Action item: Gather from the material every line that contains the string "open".

──────────

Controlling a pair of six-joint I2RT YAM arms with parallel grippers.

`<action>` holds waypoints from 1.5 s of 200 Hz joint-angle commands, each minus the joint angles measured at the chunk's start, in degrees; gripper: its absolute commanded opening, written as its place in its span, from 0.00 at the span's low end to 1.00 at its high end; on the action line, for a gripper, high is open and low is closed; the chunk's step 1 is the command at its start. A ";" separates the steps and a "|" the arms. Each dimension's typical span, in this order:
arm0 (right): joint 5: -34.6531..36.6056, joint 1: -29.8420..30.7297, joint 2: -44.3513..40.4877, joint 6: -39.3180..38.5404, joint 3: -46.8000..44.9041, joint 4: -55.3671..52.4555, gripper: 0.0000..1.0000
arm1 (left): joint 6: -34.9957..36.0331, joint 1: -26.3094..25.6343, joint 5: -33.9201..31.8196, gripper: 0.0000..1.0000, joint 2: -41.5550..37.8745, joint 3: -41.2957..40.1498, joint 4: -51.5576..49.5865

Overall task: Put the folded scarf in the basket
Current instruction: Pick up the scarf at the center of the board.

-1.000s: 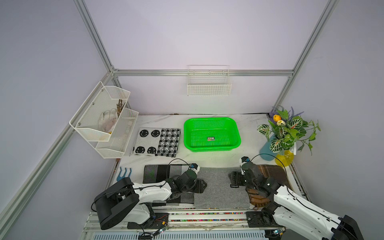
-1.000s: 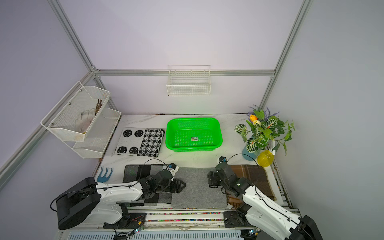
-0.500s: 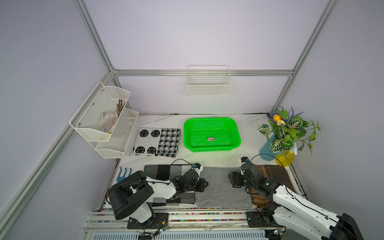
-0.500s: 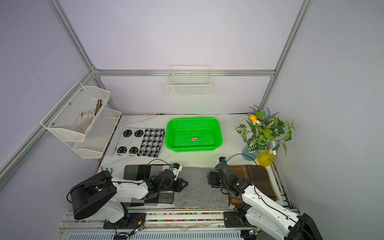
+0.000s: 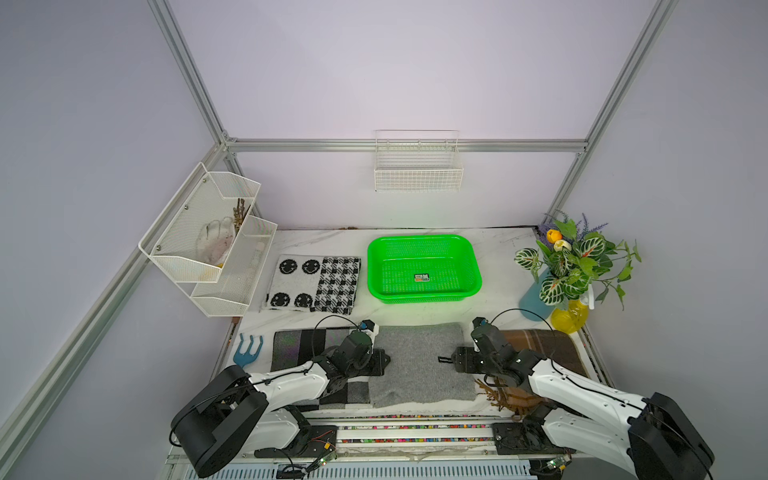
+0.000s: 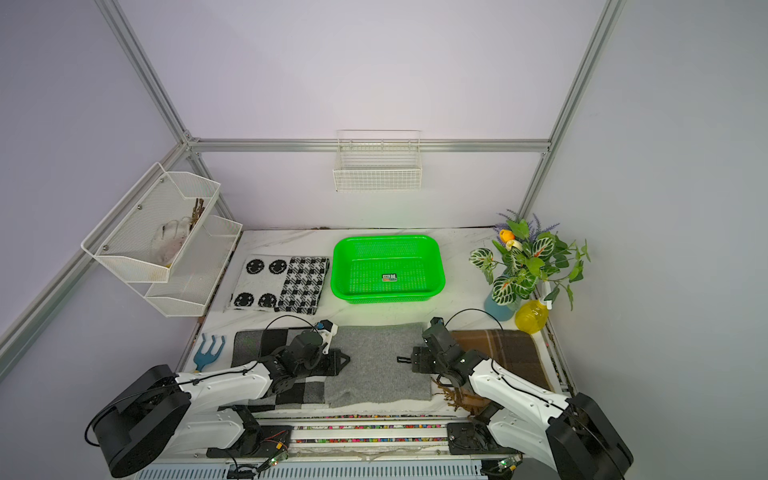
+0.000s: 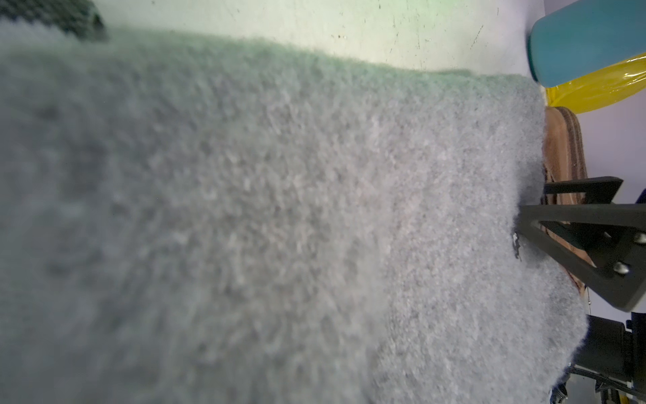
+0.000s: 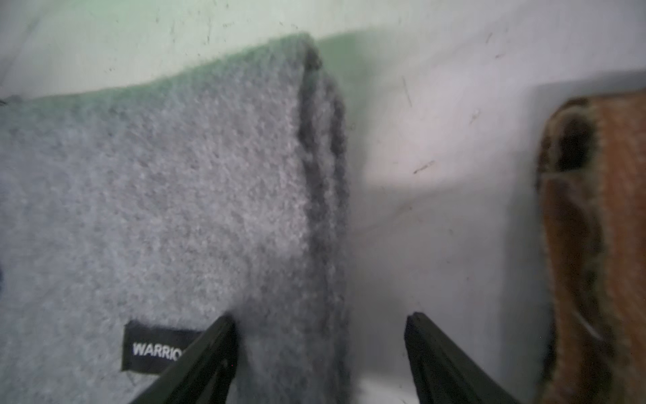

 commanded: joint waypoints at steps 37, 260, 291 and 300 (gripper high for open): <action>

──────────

Response to the task:
`<action>` holds waypoints from 1.5 s of 200 Hz joint-angle commands, each minus the joint angles measured at the chunk's start, in degrees; gripper: its absolute commanded opening, written as its place in its span, from 0.00 at the span's low end to 1.00 at its high end; on the action line, for a gripper, high is open and low is closed; the chunk's step 1 is the command at its start. A ";" separates the steps and a "|" the arms. Each dimension's typical span, in this order:
 commanded: joint waypoints at steps 37, 260, 291 and 300 (gripper high for open): <action>

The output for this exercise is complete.